PostPosted: Wed Sep 07, 2005 10:54 am    Post subject: Sweet Bread (pai-pau) Reply with quote

Sweet Bread (pai-pau)
(I only know DIY way though Razz )


Ingredients
(A)
2.5 tsps dry yeast
375g High gluten/bread flour* (may use more or less)
105g sugar
1 egg... room temp.
1 egg yolk... room temp
2 Tbps butter, melted
1/2 cup whole milk, UHT or fresh ... room temp.
1-2 drop(s) yellow food colour

(B)
egg wash: 1 egg, lightly beaten
syrup (to brush on the bread right after baked, but I haven't tried this)


Steps
(the following proving time is for reference only, my kitchen is quite cool)

1. Disolve dry yeast in 1/4 cup lukewarm water, wait 5 - 10 mins.

2. Mix the yeast liquid with the rest of (A), knead until smooth and elastic. The dough supposes to be wet but not sticky.

3. Let the dough sit in a geased large bowl and cover with plastic wrap. 1st proving for about 45 mins.

4. Punch the dough to release some air, knead a few times, put back in the bowl, covered, for 2nd proving, 45 mins or double the volumn.

5. Divide the dough into small balls (45g), roll smooth, cover and let them relax for 20 mins.

6. Flatten and roll each ball into a (roughly) rectangle (0.5cm-thick).

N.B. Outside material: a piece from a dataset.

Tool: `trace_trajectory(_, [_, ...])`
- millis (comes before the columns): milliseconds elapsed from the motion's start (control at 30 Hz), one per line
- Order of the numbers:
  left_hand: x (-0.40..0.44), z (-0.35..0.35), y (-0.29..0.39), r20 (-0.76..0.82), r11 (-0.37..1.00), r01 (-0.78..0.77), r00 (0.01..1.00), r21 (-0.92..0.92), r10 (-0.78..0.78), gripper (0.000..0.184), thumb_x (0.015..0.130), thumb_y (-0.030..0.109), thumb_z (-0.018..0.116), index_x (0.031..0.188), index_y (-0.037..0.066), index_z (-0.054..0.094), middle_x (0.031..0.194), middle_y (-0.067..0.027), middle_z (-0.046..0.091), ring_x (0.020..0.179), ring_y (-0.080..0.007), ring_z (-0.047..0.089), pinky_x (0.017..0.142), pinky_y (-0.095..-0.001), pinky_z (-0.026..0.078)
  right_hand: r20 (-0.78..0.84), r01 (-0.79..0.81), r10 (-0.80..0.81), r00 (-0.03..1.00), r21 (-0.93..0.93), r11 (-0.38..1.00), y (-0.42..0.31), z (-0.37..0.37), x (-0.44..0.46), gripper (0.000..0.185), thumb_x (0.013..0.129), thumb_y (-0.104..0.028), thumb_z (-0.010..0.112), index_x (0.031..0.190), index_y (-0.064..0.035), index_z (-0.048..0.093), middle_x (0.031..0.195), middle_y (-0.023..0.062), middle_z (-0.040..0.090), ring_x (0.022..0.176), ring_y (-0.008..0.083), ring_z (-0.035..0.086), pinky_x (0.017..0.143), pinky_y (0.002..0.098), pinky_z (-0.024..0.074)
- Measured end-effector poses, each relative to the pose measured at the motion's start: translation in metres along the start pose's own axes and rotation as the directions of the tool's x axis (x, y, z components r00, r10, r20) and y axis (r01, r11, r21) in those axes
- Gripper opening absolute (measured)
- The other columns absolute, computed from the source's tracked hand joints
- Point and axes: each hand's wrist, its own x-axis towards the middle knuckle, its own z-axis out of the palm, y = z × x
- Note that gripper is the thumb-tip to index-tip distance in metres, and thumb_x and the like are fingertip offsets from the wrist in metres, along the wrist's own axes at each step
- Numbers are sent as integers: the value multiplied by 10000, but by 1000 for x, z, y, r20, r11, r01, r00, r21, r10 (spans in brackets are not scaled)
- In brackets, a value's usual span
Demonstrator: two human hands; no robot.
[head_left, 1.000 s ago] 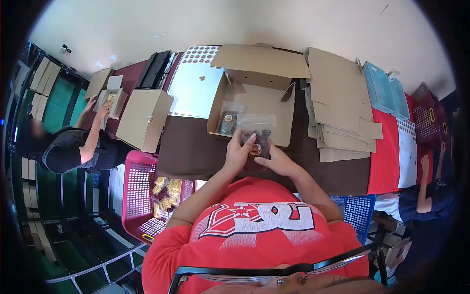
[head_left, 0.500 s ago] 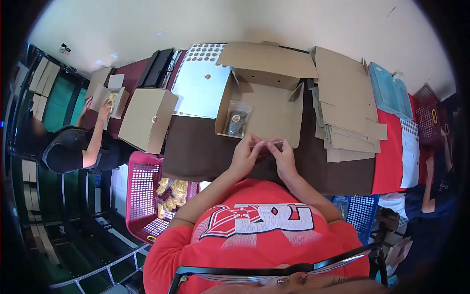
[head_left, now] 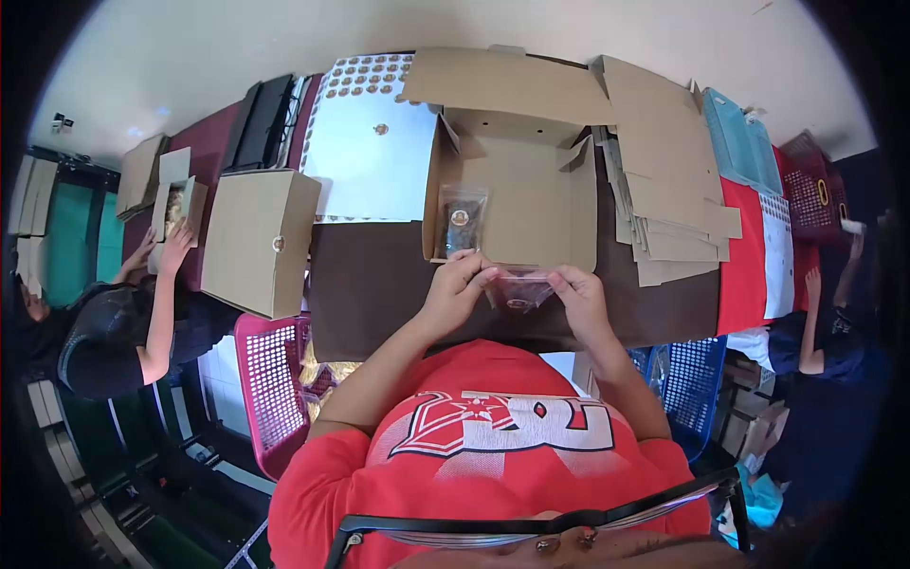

Start from the long side, roll it up as swissroll.

7. Place the rolls in a gease tray (mine is 18 x 28 cm... if yours *slightly* smaller should be better), leaving about 0.5 cm gap between each roll (too jammed or too far part will affect the appearence after baking). Cover, and rest the dough for 45mins or until almost double the size.

8. Preheat the oven to 180C, brush the egg wash on top, bake for 20 - 25 mins. Brush syrup when it just comes right out from the oven.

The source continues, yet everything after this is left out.